GIVEN RECORDS -
────────────────
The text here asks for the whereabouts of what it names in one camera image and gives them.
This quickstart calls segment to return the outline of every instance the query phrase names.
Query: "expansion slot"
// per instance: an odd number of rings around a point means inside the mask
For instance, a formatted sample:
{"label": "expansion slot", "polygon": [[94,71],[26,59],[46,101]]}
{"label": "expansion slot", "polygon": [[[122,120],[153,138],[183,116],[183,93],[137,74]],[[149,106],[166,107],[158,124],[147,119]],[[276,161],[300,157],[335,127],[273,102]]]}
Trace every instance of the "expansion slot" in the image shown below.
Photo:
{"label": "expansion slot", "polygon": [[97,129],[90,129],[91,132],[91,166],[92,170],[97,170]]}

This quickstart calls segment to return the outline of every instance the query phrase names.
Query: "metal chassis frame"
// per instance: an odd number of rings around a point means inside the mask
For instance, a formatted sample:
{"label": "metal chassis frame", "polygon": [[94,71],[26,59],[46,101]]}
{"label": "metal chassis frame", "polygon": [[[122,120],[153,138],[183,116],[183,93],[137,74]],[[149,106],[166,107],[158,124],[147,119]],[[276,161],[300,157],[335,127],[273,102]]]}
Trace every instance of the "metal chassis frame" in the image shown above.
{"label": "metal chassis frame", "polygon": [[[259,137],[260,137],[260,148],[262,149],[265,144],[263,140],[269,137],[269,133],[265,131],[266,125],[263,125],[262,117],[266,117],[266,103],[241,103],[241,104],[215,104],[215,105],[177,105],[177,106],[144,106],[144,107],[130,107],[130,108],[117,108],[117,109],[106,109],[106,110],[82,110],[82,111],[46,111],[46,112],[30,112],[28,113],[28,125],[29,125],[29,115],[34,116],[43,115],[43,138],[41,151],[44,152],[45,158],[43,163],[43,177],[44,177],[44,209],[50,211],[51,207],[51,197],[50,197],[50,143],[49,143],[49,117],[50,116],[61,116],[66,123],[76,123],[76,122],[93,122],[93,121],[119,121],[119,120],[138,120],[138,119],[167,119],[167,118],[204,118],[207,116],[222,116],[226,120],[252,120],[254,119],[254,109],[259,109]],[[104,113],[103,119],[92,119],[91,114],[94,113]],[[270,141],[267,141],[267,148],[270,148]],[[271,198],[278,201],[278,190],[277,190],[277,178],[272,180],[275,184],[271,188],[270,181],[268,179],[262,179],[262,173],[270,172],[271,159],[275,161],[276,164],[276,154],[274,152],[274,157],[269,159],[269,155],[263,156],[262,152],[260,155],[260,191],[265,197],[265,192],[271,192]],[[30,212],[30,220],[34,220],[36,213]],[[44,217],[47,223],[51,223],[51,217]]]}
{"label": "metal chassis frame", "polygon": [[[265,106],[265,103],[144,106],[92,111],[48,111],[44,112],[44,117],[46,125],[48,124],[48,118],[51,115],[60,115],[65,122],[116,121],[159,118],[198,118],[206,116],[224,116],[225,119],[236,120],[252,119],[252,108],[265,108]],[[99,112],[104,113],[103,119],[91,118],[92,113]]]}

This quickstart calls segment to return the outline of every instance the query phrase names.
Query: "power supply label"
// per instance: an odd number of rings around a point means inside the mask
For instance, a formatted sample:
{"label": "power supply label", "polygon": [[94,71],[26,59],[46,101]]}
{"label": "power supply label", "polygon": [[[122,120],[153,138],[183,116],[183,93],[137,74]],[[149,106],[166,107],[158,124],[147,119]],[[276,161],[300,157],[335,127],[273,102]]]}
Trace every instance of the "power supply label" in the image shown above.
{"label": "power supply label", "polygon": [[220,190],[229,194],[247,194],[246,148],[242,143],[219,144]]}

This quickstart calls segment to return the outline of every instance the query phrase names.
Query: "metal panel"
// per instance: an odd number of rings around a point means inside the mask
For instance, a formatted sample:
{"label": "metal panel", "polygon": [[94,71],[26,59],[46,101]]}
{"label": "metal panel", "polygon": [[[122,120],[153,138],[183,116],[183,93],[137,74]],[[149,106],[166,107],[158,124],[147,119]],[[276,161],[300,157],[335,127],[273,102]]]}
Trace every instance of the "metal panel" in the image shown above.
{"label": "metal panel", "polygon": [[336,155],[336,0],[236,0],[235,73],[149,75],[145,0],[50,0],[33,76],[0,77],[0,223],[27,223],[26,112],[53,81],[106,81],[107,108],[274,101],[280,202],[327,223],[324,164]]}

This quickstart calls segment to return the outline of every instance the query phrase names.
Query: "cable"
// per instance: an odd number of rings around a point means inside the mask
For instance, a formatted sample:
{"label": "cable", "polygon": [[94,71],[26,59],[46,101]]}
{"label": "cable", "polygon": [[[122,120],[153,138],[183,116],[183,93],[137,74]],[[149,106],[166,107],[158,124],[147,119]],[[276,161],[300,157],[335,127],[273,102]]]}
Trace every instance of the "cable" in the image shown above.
────────────────
AIM OF THE TASK - Output all preceding records character for character.

EXERCISE RESPONSE -
The text here asks for the whereabouts of what it names in one camera image and gives them.
This quickstart calls segment to return the outline of every instance the query phrase names.
Query: "expansion slot"
// per instance: an odd number of rings around a point means inside the mask
For instance, a formatted sample:
{"label": "expansion slot", "polygon": [[94,71],[26,59],[46,101]]}
{"label": "expansion slot", "polygon": [[[122,120],[153,138],[183,116],[183,93],[137,74]],[[149,106],[166,107],[158,124],[147,119]],[[276,161],[300,157],[335,127],[273,102]]]}
Trace every instance of the "expansion slot" in the image shown below.
Photo:
{"label": "expansion slot", "polygon": [[97,129],[90,129],[91,132],[91,166],[92,170],[97,170]]}

This quickstart calls segment to return the outline of every instance the query phrase names.
Query: "metal chassis frame"
// per instance: an odd number of rings around a point means inside the mask
For instance, a formatted sample:
{"label": "metal chassis frame", "polygon": [[94,71],[26,59],[46,101]]}
{"label": "metal chassis frame", "polygon": [[[122,120],[153,138],[183,116],[183,93],[137,74]],[[149,106],[166,107],[158,124],[147,119]],[[276,161],[300,157],[335,127],[273,102]]]}
Trace every instance of the "metal chassis frame" in the image shown above.
{"label": "metal chassis frame", "polygon": [[[259,137],[260,137],[260,148],[262,149],[265,144],[263,140],[269,137],[269,133],[265,131],[266,125],[263,125],[262,117],[266,117],[266,103],[241,103],[241,104],[215,104],[215,105],[177,105],[177,106],[144,106],[144,107],[130,107],[130,108],[117,108],[117,109],[106,109],[106,110],[82,110],[82,111],[46,111],[46,112],[30,112],[28,113],[28,125],[29,125],[29,115],[34,116],[43,115],[43,138],[41,151],[44,152],[45,158],[43,163],[43,177],[44,177],[44,209],[50,211],[51,207],[51,197],[50,197],[50,143],[49,143],[49,117],[50,116],[61,116],[66,123],[76,123],[76,122],[93,122],[93,121],[119,121],[119,120],[138,120],[138,119],[167,119],[167,118],[204,118],[207,116],[222,116],[226,120],[252,120],[254,119],[254,109],[259,109]],[[104,113],[103,119],[92,119],[91,114],[94,113]],[[270,141],[267,141],[267,148],[270,148]],[[271,198],[278,201],[278,190],[277,190],[277,178],[272,180],[275,184],[271,188],[270,181],[268,179],[262,179],[262,173],[270,172],[271,159],[275,161],[276,164],[276,154],[274,152],[274,157],[269,159],[269,155],[263,156],[262,152],[260,155],[260,191],[265,197],[265,192],[271,192]],[[30,212],[30,220],[34,220],[36,213]],[[44,217],[47,223],[51,223],[51,217]]]}
{"label": "metal chassis frame", "polygon": [[[265,106],[265,103],[144,106],[92,111],[48,111],[44,112],[44,117],[46,125],[48,124],[48,118],[51,115],[60,115],[65,122],[116,121],[159,118],[198,118],[206,116],[224,116],[225,119],[236,120],[252,119],[252,108],[265,108]],[[99,112],[104,113],[103,119],[91,118],[92,113]]]}

This quickstart calls segment to return the outline of every instance the query phrase names.
Query: "power supply label"
// per instance: an odd number of rings around a point means inside the mask
For instance, a formatted sample:
{"label": "power supply label", "polygon": [[94,71],[26,59],[46,101]]}
{"label": "power supply label", "polygon": [[[122,120],[153,138],[183,116],[183,93],[137,74]],[[149,106],[166,107],[158,124],[147,119]],[[276,161],[300,157],[335,127],[273,102]]]}
Trace every instance of the "power supply label" in the image shown above.
{"label": "power supply label", "polygon": [[220,190],[229,194],[247,194],[246,148],[242,143],[219,144]]}

This quickstart calls segment to return the outline of every instance the query phrase names.
Query: "metal panel"
// per instance: an odd number of rings around a point means inside the mask
For instance, a formatted sample:
{"label": "metal panel", "polygon": [[94,71],[26,59],[46,101]]}
{"label": "metal panel", "polygon": [[[122,120],[153,138],[183,116],[183,93],[137,74]],[[149,106],[166,107],[158,124],[147,119]],[[276,161],[300,157],[335,127],[273,102]]]}
Trace every instance of the "metal panel" in the image shown above.
{"label": "metal panel", "polygon": [[336,155],[336,0],[236,0],[235,73],[149,75],[145,0],[50,0],[33,76],[0,77],[0,223],[27,223],[26,112],[53,81],[106,81],[107,108],[274,101],[280,202],[327,223],[324,164]]}

This quickstart calls segment to return the outline of every instance the query phrase names.
Query: "cable"
// per instance: an odd number of rings around a point means inside the mask
For instance, a formatted sample:
{"label": "cable", "polygon": [[94,71],[26,59],[46,101]]}
{"label": "cable", "polygon": [[[122,120],[153,138],[183,116],[183,93],[137,74]],[[149,106],[166,107],[158,124],[147,119]],[[276,161],[300,157],[335,127],[273,102]]]}
Trace every instance of the "cable" in the image shown above.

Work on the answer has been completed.